> TASK ITEM: For every record, give an exact copy that has no pictures in it.

Dataset records
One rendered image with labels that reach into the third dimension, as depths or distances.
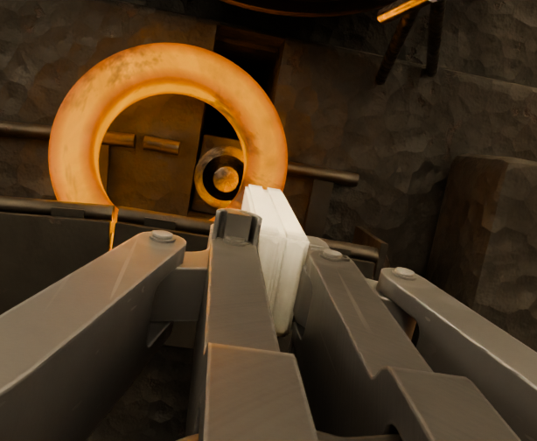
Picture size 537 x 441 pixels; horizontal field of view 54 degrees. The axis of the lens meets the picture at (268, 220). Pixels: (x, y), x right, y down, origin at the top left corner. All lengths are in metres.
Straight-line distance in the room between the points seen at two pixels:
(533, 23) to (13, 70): 0.49
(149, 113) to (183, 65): 0.06
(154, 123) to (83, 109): 0.07
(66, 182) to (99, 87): 0.08
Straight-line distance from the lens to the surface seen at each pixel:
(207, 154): 0.51
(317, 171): 0.47
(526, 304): 0.46
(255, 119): 0.43
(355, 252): 0.40
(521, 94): 0.55
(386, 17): 0.35
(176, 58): 0.44
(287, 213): 0.17
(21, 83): 0.50
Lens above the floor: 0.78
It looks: 8 degrees down
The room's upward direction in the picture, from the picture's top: 10 degrees clockwise
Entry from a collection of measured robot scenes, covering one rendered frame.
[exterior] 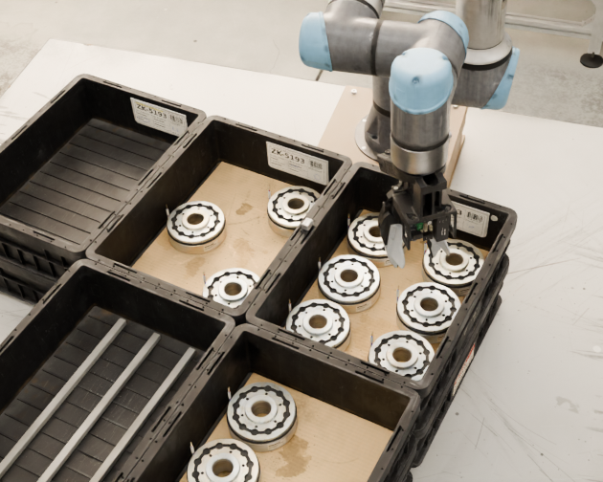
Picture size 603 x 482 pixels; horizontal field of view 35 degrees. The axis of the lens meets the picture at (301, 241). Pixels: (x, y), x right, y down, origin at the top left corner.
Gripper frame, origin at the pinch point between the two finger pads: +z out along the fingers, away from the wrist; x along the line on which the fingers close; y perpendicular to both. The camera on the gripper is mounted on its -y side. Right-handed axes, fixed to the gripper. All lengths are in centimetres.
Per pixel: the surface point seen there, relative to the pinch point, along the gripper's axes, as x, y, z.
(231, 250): -23.9, -25.4, 15.6
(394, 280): 0.7, -9.7, 16.7
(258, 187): -15.2, -39.1, 15.5
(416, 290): 2.5, -4.2, 14.1
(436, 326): 2.6, 4.0, 14.0
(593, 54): 126, -151, 96
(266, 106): -5, -78, 28
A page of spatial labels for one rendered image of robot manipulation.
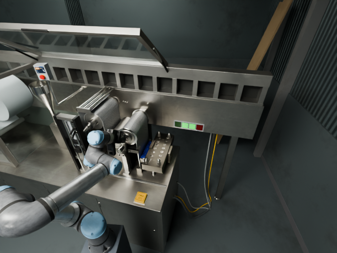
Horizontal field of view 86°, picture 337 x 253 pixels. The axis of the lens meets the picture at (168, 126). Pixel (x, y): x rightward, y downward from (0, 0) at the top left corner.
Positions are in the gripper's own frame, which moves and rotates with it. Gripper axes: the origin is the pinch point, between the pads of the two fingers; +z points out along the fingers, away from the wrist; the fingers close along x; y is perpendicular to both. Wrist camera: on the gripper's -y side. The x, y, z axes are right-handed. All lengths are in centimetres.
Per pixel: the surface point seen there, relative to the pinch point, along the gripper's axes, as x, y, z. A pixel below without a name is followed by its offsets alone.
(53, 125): 70, 2, 13
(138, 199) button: -16.7, -37.8, 4.0
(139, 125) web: -7.0, 12.6, 8.0
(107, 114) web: 16.0, 16.8, 1.8
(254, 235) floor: -122, -82, 95
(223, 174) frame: -81, -24, 89
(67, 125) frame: 36.0, 4.7, -11.3
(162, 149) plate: -23.1, -3.7, 28.3
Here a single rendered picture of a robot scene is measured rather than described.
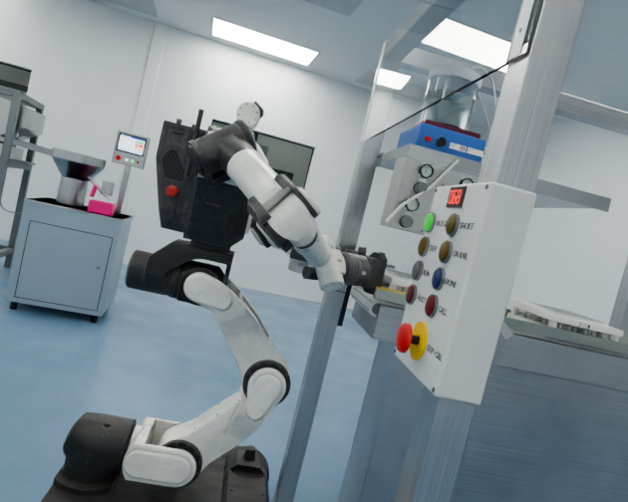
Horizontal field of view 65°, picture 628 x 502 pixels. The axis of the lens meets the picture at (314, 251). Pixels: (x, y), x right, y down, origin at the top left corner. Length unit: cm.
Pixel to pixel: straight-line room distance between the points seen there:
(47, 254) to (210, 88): 342
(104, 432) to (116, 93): 527
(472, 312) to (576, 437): 129
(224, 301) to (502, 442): 96
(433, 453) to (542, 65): 56
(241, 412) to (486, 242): 106
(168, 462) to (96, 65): 553
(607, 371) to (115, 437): 148
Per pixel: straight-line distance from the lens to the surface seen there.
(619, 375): 181
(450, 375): 61
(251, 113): 144
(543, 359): 165
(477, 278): 60
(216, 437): 159
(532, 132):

> ANSWER:
One rendered image with labels that reach into the third dimension, as depths or distances.
Picture size 537 x 441 pixels; horizontal field of view 54 degrees. The axis of the lens meets the picture at (268, 220). Pixels: (x, y), x right, y down, origin at the top left corner. All lengths are in metres.
Straight-line distance in the room between the points seen at two pixels:
(533, 23) to (13, 70): 0.49
(149, 113) to (183, 65): 0.06
(154, 123) to (83, 109): 0.07
(66, 182) to (99, 87): 0.08
Straight-line distance from the lens to the surface seen at each pixel:
(207, 154): 0.51
(317, 171): 0.47
(526, 304): 0.46
(255, 119): 0.43
(355, 252): 0.40
(521, 94): 0.55
(386, 17): 0.35
(176, 58): 0.44
(287, 213): 0.17
(21, 83): 0.50
Lens above the floor: 0.78
It looks: 8 degrees down
The room's upward direction in the picture, from the picture's top: 10 degrees clockwise
Entry from a collection of measured robot scenes, covering one rendered frame.
[exterior] 
Picture size 603 x 482 pixels; horizontal field of view 35 degrees. The axis of the lens meets the picture at (301, 241). Pixels: (x, y), x right, y down, origin at the top left corner.
Gripper frame, origin at the pinch point between the two finger pads: +z out along the fingers, away from the wrist; x along the line on which the fingers close; y perpendicular to both. The camera on the gripper is mounted on its -y side. Right-handed axes, fixed to the gripper. All lengths are in centimetres.
Per pixel: the surface point seen there, relative to the pinch point, along the gripper's axes, as x, y, z.
(231, 250): -23.9, -25.4, 15.6
(394, 280): 0.7, -9.7, 16.7
(258, 187): -15.2, -39.1, 15.5
(416, 290): 2.5, -4.2, 14.1
(436, 326): 2.6, 4.0, 14.0
(593, 54): 126, -151, 96
(266, 106): -5, -78, 28
A page of spatial labels for one rendered image of robot manipulation.
Horizontal field of view 86°, picture 337 x 253 pixels. The axis of the lens meets the picture at (168, 126). Pixel (x, y): x rightward, y downward from (0, 0) at the top left corner.
Positions are in the gripper's own frame, which moves and rotates with it. Gripper axes: the origin is the pinch point, between the pads of the two fingers; +z points out along the fingers, away from the wrist; the fingers close along x; y is perpendicular to both. Wrist camera: on the gripper's -y side. The x, y, z axes are right-handed. All lengths are in centimetres.
Per pixel: the surface point seen there, relative to the pinch point, along the gripper's axes, as x, y, z. A pixel below without a name is followed by its offsets alone.
(53, 125): 70, 2, 13
(138, 199) button: -16.7, -37.8, 4.0
(139, 125) web: -7.0, 12.6, 8.0
(107, 114) web: 16.0, 16.8, 1.8
(254, 235) floor: -122, -82, 95
(223, 174) frame: -81, -24, 89
(67, 125) frame: 36.0, 4.7, -11.3
(162, 149) plate: -23.1, -3.7, 28.3
Here a single rendered picture of a robot scene is measured rather than described.
Horizontal field of view 65°, picture 628 x 502 pixels. The axis of the lens meets the picture at (314, 251). Pixels: (x, y), x right, y down, origin at the top left corner. Length unit: cm.
Pixel to pixel: straight-line room distance between the points seen there:
(47, 254) to (210, 88): 342
(104, 432) to (116, 93): 527
(472, 312) to (576, 437): 129
(224, 301) to (502, 442): 96
(433, 453) to (542, 65): 56
(241, 412) to (486, 242): 106
(168, 462) to (96, 65): 553
(607, 371) to (115, 437): 148
Per pixel: straight-line distance from the lens to the surface seen there.
(619, 375): 181
(450, 375): 61
(251, 113): 144
(543, 359): 165
(477, 278): 60
(216, 437): 159
(532, 132):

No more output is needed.